In collaboration with Alexander Koller (JRG Efficient Algorithms in Computational Linguistics), we are investigating how route descriptions for driving tasks can be improved through references to landmark objects. An ongoing master's thesis aims to develop a navigational system that utilizes information about static and dynamic objects that are suitable as landmarks, i.e. salient buildings and other cars. The navigational system is based on the driving simulator that is developed in cooperation with Prof. Slusallek's group, so that navigational tasks can be safely simulated and evaluated in a virtual city environment.

External Collaborations

Tim Schwartz (M2CI Cluster of Excellence) and Christian Müller (DFKI) co-organized the workshop series Multimodal Interfaces for Automotive Applications (MIAA) in conjunction with the International Conference on Intelligent User Interfaces (IUI). The first workshop took place in February 2009 on Sanibel Island, Florida. The second workshop took place in February 2010 in Hong Kong, China.

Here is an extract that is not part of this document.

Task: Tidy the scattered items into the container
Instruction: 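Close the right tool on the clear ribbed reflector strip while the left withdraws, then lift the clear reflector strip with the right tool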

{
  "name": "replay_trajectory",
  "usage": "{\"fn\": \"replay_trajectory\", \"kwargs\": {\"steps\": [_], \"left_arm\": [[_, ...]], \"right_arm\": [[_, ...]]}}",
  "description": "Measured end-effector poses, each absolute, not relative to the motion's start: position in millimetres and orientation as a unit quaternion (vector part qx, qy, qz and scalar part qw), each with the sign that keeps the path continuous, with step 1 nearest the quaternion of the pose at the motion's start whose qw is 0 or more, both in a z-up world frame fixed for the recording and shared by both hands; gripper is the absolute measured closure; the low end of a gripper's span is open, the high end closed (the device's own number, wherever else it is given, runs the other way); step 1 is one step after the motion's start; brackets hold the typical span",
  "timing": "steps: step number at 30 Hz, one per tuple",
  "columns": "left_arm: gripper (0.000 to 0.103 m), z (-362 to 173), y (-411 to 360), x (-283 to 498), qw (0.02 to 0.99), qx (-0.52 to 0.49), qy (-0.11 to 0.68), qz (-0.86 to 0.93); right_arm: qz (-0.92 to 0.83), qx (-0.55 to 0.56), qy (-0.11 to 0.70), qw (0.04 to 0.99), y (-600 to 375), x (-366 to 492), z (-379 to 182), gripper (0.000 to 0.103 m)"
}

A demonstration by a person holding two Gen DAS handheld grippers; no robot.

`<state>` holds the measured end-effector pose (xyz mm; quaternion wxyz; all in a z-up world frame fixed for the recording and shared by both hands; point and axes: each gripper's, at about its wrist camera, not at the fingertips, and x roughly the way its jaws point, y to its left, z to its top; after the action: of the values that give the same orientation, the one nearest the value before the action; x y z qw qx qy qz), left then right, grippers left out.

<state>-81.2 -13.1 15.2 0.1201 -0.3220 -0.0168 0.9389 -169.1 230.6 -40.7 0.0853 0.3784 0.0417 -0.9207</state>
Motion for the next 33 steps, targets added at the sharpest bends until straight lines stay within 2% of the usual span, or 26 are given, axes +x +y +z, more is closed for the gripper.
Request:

From April to July 2009, Yujia Cao visited. Yujia is a PhD student at the Human Media Interaction group of the University of Twente (Enschede, the Netherlands). Her research topic is cognitive-aware multimodal information presentation, focusing on the design of multimodal presentations that can be more efficiently perceived and processed by the human cognitive systems. She designed and conducted a user experiment investigating how local danger warnings can be better presented to drivers using the demonstrator.
In August 2009, Dagmar Kern from the University of Duisburg-Essen visited. She conducted an experiment on using eye gazes to replace or supplement touch-based interaction in the car using the demonstrator. The prototype of our joint system was demonstrated to Dr. Karl-Theodor zu Guttenberg, at that time German Federal Minister of Economics and Technology.